If $F(s)$ and $G(s)$ are deterministic, then, for any constants $a$ and $b$
\begin{align*}
a\int_{0}^{t} F(s)\,dW_{1}(s) + b\int_{0}^{t} G(s)\,dW_2(s)
\end{align*}
is the limit, in probability, of the sum
\begin{align*}
\sum_{i=1}^n \Big(aF(t_{i-1}) \big(W_1(t_i)-W_1(t_{i-1})\big) +bG(t_{i-1}) \big(W_2(t_i)-W_2(t_{i-1})\big)\Big),\tag{1}
\end{align*}
where $0=t_0 < t_1 < \cdots < t_n = t$ is a partition of $[0, t]$. Note that all terms in $(1)$ are normal and independent, and then their sum is also normal. Since the limit, in probability, of normal random variables is also normal, \begin{align*}
a\int_{0}^{t} F(s)\,dW_{1}(s) + b\int_{0}^{t} G(s)\,dW_2(s)
\end{align*}
is normal. That is,
$\int_{0}^{t} F(s)\,dW_{1}(s)$ and $\int_{0}^{t} G(s)\,dW_2(s)$ are jointly normal, and are therefore independent (note that the joint characteristic function is the product of the individual characteristic functions).
However, if $F(s)$ and $G(s)$ are not deterministic, then $\int_{0}^{t} F(s)\,dW_{1}(s)$ and $\int_{0}^{t} G(s)\,dW_2(s)$ are not necessarily independent.
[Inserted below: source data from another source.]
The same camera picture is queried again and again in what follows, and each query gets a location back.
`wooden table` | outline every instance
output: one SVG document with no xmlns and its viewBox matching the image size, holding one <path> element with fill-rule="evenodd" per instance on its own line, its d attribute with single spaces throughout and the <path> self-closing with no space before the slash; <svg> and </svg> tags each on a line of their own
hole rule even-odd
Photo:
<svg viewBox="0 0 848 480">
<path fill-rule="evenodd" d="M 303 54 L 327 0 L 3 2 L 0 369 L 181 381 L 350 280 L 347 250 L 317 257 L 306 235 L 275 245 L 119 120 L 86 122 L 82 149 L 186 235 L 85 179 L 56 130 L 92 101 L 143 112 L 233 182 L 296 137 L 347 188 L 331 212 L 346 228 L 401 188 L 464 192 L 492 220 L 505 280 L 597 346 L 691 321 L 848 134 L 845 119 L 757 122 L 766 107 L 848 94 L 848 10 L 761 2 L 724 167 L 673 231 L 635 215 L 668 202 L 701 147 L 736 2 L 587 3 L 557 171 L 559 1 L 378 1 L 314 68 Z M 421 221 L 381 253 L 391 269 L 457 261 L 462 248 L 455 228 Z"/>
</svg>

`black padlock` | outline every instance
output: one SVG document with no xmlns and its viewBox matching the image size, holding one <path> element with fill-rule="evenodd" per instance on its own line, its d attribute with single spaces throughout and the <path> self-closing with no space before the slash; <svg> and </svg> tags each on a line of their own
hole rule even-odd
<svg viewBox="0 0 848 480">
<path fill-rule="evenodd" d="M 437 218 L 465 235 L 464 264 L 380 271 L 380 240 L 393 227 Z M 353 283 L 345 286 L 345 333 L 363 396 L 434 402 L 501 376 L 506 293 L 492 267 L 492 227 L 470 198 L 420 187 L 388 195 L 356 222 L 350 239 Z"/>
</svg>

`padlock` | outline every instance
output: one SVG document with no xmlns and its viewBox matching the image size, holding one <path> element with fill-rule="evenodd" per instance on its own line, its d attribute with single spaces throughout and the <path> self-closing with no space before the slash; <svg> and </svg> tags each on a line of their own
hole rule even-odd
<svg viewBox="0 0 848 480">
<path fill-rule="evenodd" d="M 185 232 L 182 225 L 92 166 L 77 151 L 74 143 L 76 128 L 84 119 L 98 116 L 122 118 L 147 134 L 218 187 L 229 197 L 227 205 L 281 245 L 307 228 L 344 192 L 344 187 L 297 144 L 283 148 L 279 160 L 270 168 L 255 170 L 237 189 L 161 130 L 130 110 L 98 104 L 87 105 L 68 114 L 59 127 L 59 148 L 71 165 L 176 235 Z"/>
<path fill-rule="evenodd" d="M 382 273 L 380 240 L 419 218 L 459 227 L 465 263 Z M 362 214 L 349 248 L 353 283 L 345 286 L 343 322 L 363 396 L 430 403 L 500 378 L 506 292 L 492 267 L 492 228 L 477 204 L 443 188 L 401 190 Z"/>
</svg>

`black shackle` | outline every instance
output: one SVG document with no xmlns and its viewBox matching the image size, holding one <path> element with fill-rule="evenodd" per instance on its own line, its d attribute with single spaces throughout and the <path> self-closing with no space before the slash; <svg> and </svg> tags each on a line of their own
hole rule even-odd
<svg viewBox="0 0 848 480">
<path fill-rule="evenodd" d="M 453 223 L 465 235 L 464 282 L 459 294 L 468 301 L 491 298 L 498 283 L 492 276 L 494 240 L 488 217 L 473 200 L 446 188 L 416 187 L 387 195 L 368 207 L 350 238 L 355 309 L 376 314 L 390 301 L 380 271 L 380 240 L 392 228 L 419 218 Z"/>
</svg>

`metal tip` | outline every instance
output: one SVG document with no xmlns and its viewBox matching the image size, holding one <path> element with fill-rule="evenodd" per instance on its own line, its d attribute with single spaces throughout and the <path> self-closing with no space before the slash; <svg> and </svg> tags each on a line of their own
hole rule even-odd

For example, consider $X_t=\int_{0}^{t} W_2(s)\,dW_{1}(s)$ and $Y_t=\int_{0}^{t} W_1(s)\,dW_2(s)$. Then $X_t$ and $Y_t$ is uncorrelated, but are not independent.
$X_t$ and $Y_t$ are uncorrelated but are not independent.
Note that
\begin{align*}
dX_t^2 = 2X_tdX_t + W_2^2(t) dt,
\end{align*}
and
\begin{align*}
dY_t^2 = 2Y_t dY_t + W_1^2(t) dt.
\end{align*}
Then,
\begin{align*}
X_t^2 Y_t^2 = 2\int_0^t Y_s^2 X_s dX_s+2\int_0^t X_s^2 Y_s dY_s + \int_0^t \left(W_1^2(s)X_s^2 + W_2^2(s) Y_s^2 \right) ds.
\end{align*}
By symmetry,
\begin{align*}
E\left( X_t^2 Y_t^2\right) = 2\int_0^t E\left(W_1^2(s)X_s^2\right) ds.\tag{2}
\end{align*}
Note that
\begin{align*}
dW_1^2(t) = 2W_1(t) dW_1(t) + dt.
\end{align*}
Then
\begin{align*}
W_1^2(t)X_t^2 &= 2\int_0^t X_s W_1(s)^2 dX_s + 2\int_0^t W_1(s) X_s^2 dW_1(s)\\
&\qquad +\int_0^t \left(W_1(s)^2 W_2(s)^2 + X_s^2 + 4X_sW_1(s)W_2(s)\right)ds.\tag{3}
\end{align*}
Furthermore, note that
\begin{align*}
W_1(t)W_2(t) = X_t + Y_t.
\end{align*}
Then,
\begin{align*}
E\left( X_tW_1(t)W_2(t)\right) &= E\left(X_t^2 + X_t Y_t\right)\\
&=\int_0^t s ds=\frac{1}{2}t^2.
\end{align*}
Therefore, from $(3)$,
\begin{align*}
E\left(W_1^2(t)X_t^2\right) &=\int_0^t \left(s^2 + \frac{1}{2}s^2 + 2s^2 \right)ds = \frac{7}{6}t^3,
\end{align*}
and, from $(2)$,
\begin{align*}
E\left( X_t^2 Y_t^2\right) &= 2\int_0^t E\left(W_1^2(s)X_s^2\right) ds\\
&=\frac{7}{3} \int_0^t s^3ds = \frac{7}{12} t^4.
\end{align*}
However,
\begin{align*}
E\left( X_t^2 \right)E\left(Y_t^2\right) = \frac{1}{4}t^4.
\end{align*}
That is, $X_t$ and $Y_t$ are not independent.